Intervention de Jacques Bompard

Séance en hémicycle du 9 février 2017 à 9h30
Ratification d'ordonnances relatives à la corse — Discussion générale

Photo issue du site de l'Assemblée nationale ou de WikipediaJacques Bompard :

Non, l’aspect positif de ce texte repose en la rupture qu’il établit avec le contractualisme territorial qui rend chaque réalité naturelle de notre pays dépendante d’une fabrication artificielle de contingences à un grand tout grimé en idéologie républicaine. Les Provençaux peuvent s’enorgueillir d’une certaine prescience en la matière puisqu’un de mes compatriotes écrivait : « Toutes les libertés politiques sont, du reste, inscrites dans la Constitution actuelle de la France ; mais l’on y trouve fort peu de libertés locales. » Notons désormais que les libertés politiques sont devenues moins prégnantes à force d’une évolution vers le règne complet et absolu des médias et des partis politiques.

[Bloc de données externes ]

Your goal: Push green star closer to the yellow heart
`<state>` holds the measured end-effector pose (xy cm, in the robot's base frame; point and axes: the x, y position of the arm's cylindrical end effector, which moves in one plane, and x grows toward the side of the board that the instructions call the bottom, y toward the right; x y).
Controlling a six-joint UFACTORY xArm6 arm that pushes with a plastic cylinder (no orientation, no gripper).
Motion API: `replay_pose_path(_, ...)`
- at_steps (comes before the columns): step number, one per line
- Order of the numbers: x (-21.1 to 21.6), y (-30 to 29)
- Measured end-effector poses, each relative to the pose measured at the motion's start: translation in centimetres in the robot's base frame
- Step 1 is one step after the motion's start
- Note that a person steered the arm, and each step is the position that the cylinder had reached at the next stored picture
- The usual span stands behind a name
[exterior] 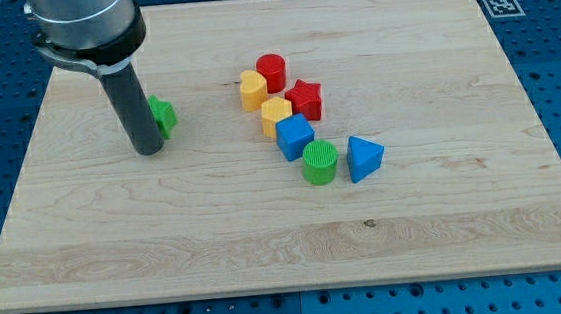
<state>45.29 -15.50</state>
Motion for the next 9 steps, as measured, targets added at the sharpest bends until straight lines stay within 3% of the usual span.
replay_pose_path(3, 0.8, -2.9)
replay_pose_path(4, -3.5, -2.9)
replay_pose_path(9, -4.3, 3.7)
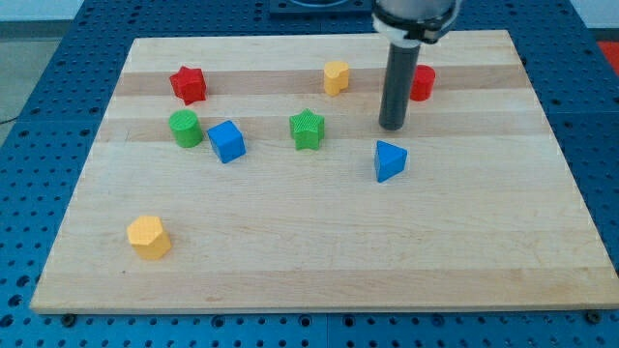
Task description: Slide the green star towards the red star
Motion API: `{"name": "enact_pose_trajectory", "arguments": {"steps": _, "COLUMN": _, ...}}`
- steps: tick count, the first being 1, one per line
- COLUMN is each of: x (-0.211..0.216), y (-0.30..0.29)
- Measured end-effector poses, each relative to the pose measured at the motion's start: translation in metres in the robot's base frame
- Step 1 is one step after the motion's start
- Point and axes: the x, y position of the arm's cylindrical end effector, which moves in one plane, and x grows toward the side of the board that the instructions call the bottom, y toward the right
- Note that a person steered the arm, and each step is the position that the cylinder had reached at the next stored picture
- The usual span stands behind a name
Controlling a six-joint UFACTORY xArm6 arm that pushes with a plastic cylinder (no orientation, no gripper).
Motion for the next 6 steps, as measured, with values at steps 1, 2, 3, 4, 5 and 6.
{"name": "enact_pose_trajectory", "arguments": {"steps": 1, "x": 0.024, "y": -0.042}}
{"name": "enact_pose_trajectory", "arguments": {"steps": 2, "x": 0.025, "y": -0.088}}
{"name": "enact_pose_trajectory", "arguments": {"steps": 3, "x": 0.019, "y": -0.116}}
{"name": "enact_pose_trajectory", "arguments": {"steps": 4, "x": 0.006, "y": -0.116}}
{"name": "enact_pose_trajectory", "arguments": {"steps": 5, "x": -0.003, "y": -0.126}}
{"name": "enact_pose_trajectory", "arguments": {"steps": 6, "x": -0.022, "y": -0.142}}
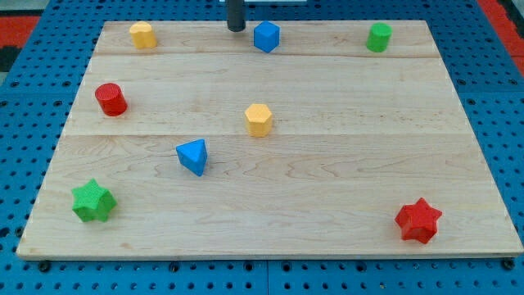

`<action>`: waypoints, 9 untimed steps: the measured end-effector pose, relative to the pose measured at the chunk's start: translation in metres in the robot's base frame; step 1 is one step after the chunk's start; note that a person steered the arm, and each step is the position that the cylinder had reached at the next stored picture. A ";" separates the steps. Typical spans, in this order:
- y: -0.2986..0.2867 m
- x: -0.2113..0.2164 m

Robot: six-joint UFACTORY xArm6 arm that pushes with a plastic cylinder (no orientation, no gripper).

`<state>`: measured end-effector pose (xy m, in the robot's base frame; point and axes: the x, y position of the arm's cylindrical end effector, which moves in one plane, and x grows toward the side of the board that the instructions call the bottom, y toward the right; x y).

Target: Push the blue cube to the bottom left of the green circle

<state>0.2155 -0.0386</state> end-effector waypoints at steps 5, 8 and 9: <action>0.074 0.008; 0.148 0.037; 0.124 0.055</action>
<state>0.2702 0.0851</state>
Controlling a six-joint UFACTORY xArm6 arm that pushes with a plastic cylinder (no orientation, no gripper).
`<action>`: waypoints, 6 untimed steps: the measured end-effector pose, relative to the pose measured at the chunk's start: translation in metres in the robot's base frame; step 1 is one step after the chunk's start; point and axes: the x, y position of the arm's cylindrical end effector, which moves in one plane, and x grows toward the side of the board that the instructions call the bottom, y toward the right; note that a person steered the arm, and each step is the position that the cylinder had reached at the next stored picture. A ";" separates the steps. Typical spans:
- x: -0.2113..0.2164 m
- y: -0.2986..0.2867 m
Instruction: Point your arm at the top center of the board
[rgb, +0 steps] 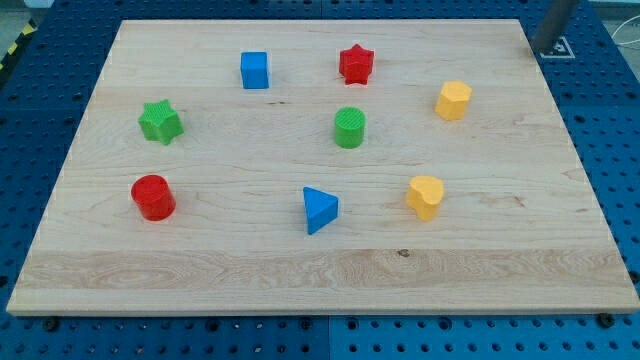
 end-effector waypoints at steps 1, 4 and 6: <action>-0.019 -0.063; -0.035 -0.309; 0.044 -0.265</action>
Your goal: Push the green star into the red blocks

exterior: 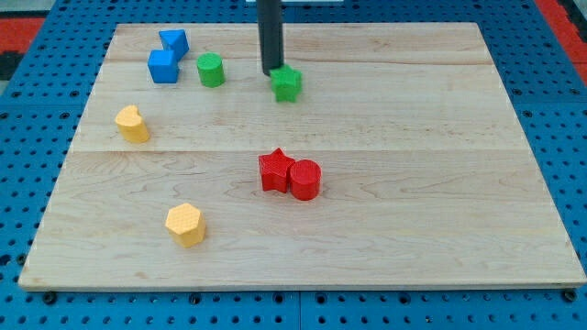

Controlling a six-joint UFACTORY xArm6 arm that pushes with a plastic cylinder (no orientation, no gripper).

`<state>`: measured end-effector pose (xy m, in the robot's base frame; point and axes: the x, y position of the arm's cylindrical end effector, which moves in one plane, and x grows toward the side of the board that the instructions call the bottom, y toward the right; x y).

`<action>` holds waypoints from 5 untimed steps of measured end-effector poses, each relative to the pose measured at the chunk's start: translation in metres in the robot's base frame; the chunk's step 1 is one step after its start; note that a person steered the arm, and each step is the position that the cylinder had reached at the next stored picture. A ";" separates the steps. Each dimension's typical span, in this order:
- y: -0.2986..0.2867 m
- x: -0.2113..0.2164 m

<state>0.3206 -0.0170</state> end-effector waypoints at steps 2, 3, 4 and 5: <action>0.002 -0.053; 0.024 0.018; 0.027 0.071; 0.033 0.134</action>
<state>0.4546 0.0161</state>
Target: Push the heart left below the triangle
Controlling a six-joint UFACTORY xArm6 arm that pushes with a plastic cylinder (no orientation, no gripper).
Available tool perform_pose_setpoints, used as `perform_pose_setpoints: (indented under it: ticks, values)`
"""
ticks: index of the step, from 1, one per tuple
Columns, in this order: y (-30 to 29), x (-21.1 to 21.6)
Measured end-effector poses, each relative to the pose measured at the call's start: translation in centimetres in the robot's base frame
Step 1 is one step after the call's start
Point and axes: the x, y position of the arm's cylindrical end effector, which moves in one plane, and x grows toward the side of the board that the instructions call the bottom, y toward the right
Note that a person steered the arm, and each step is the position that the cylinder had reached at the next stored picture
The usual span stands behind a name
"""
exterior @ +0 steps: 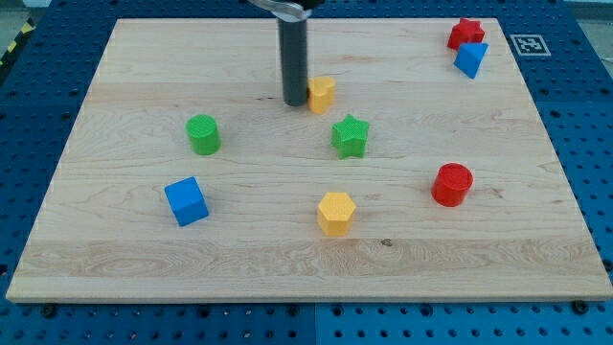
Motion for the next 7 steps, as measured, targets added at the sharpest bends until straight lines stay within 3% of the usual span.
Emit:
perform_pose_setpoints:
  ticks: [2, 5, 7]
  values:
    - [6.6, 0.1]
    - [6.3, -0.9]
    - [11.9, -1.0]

Les libertés locales sont pourtant la seule possibilité de régénérescence de notre nation à travers ses forces organiques. Nous le voyons en Corse, où la réaction face aux incivilités, la volonté de ne pas voir d’autre civilisation mettre à bas la culture corse et la préservation du pouvoir des lignées sont encore tout à fait actifs. Notre ami de Martigues que je viens de citer précisait aussi : « Pour la commune et pour la région contre le département, contre le fonctionnariat, pour les joies et pour les fiertés de l’indépendance locale contre le servage administratif : je ne pense pas qu’il y ait au monde poésie plus riche en tableaux de regrets et d’encouragement. » Voilà tout ce que je peux souhaiter à l’assemblée territoriale de Corse. Évidemment, les dispositions prévues dans les trois ordonnances ne justifient pas un optimisme démesuré quant à ce projet de loi de ratification. Mais laissons vivre l’espoir que, demain, les Corses sauront s’émanciper de cet arsenal de domestication des énergies et des libertés locales. Car il s’agit bien de cela : la France des provinces n’est pas simplement reléguée à la périphérie, elle est également asservie à une unification de façade qui s’apparente davantage à une réaction inquiète qu’à un projet de gestion cohérente. Or je crois, comme dans Les dentelles du rempart, que « le nom d’une patrie enveloppe le sentiment de la continuité des familles qui se succèdent sur la terre des pères quand les foyers construits, détruits et reconstruits protègent l’identité de l’esprit et du sang ». La Corse y parvient parfaitement, en complète résistance vis-à-vis de tous les processus et de toutes les manigances imaginables.